Narrative control and the monster within: empowering disability in Jane Eyre

Mary Vallo
Glastonbury, CT, USA

 

Jane Eyre on Page and Screen 14: The Veil.”
Linnet Moss. The author of the article credits
Monro Orr (1921) for the image.

In chapter twenty-five of Charlotte Brontë’s Jane Eyre, Jane tells Rochester that the night before, “a form emerged from the closet” in her room and tried on her wedding veil, ripped the veil apart, and blew out a candle in her face before Jane fainted with fear.1 Although Jane is unaware at the time, the “form” is Bertha Mason, Rochester’s mentally ill wife who lives locked in the attic of Thornfield Hall. While Bertha is the novel’s most recognizable character with a disability, scholars of disability studies such as Julia Miele Rodas have pointed to Jane’s social differences as hallmarks of autism, arguing that Jane is also socially “disabled.”2 Thus, in many respects, the passage in chapter twenty-five positions Jane Eyre as a tale of its time: it contains negatively fraught language and attitudes toward disability that subjugate both Bertha and Jane as characters. However, narrative techniques throughout Jane’s recollection of Bertha’s intrusion into her room depict the two pivotal female characters of the novel as more than simply subservient. By highlighting the connections between Bertha and Jane, Brontë empowers their disabilities and looks beyond stereotypes of people who have psychological and social differences.

In chapter twenty-five, Jane’s storytelling approach is one example of this complex mix of traditional and progressive attitudes toward disability. On the one hand, Jane makes her outward deference to Rochester painfully clear in her use of “sir” six times in less than two pages and her obedience to his order to “Describe it, Jane.”3 Jane struggles with social interactions and relationships throughout the novel, and given her social “disability,” Rochester assumes that he must use simplistic commands in order to converse with her in this passage. Jane’s conversational capitulation to her “master” fulfills conventional expectations of people with disabilities and mirrors Bertha when she is physically “mastered” by Rochester during their wrestling match in the subsequent attic scene.4 In both instances of subjugation, the victim is a person with disabilities and, according to nineteenth-century views, a member of the less “able” sex.

On the other hand, Jane subverts her appearance of submission by asserting narrative control over Rochester throughout the passage.

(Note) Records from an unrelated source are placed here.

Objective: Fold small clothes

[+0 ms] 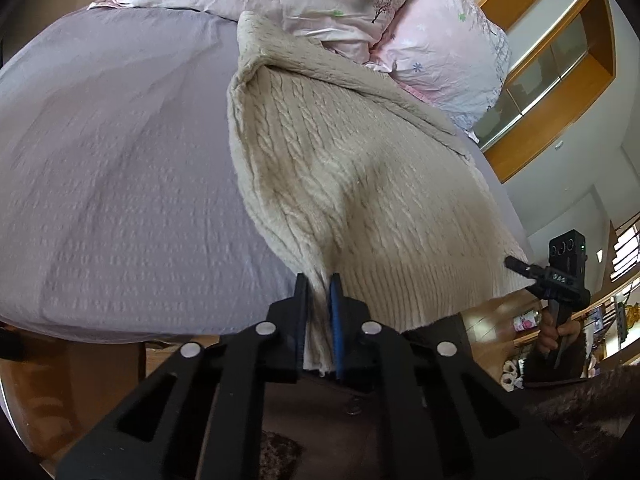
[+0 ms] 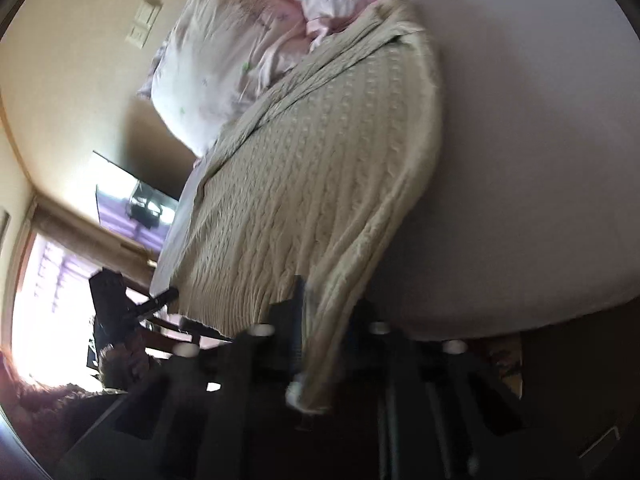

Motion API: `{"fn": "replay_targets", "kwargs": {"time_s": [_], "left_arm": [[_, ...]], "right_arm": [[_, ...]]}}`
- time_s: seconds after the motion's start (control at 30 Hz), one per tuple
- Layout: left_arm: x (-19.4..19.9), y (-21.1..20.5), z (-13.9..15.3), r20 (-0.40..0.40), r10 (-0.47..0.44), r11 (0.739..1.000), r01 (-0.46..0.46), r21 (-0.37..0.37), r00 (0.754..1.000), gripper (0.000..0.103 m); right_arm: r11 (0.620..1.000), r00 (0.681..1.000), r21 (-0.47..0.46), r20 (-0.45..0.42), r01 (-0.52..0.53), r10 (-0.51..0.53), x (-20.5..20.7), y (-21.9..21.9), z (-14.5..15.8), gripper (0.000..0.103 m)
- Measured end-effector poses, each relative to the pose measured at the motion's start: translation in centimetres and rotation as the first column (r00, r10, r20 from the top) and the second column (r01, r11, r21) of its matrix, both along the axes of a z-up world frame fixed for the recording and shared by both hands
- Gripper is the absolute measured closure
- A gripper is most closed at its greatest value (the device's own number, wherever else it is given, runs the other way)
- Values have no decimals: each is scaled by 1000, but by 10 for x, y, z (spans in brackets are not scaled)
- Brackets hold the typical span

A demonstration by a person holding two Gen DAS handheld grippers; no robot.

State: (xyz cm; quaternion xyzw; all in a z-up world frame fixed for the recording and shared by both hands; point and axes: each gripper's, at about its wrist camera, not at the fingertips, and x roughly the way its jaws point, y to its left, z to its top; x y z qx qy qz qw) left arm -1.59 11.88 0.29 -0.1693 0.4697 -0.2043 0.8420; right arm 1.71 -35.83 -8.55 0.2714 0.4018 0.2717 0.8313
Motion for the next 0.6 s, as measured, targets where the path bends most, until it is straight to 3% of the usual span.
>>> {"fn": "replay_targets", "kwargs": {"time_s": [0.17, 0.37, 0.47, 0.53, 0.6], "left_arm": [[30, 12, 35, 119, 8, 998, 0, -65, 993, 95], [118, 18, 86, 294, 76, 997, -74, -20, 953, 95], [187, 14, 91, 317, 135, 991, -136, -20, 939, 95], [232, 10, 79, 290, 176, 983, -182, -6, 941, 95], [280, 7, 57, 207, 219, 974, -226, 12, 953, 95]], "right_arm": [[991, 987, 130, 156, 28, -49, 20, -17, 45, 95], [970, 950, 225, 273, 91, -153, 98, -34, 105, 95], [959, 941, 252, 273, 133, -202, 160, -32, 116, 95], [943, 940, 257, 211, 213, -269, 223, -33, 111, 95], [927, 935, 214, 115, 308, -337, 266, -33, 95, 94]]}}
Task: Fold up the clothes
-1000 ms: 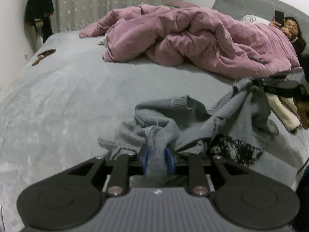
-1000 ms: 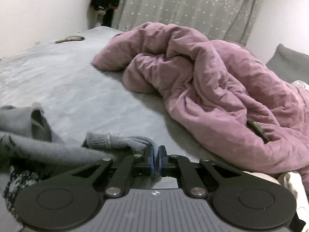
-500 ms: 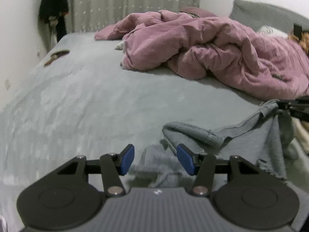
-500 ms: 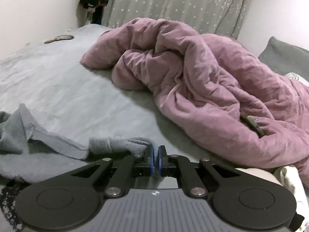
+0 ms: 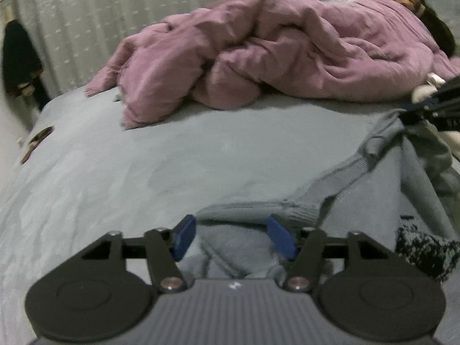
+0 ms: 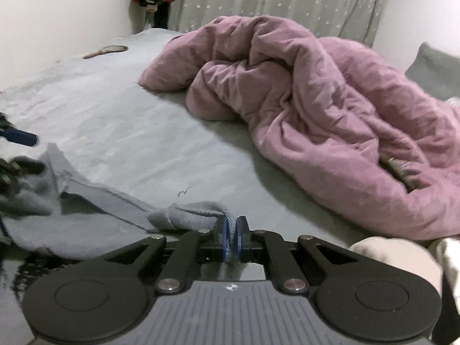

When Jane tells Rochester about her nightmare that preceded Bertha’s visitation, Rochester commands her to stop: “Now, Jane, that is all.”5 Jane casually refutes this injunction by remarking, “All the preface, sir; the tale is yet to come,” and then continues with her story.6 Despite her use of “sir,” Jane’s language gives Rochester no opportunity for response or negotiation, just as Bertha later confronts Rochester’s physical domination in the attic with “virile force.”7 In effect, Jane’s narrative pushback against Rochester is her own version of an attic wrestling match.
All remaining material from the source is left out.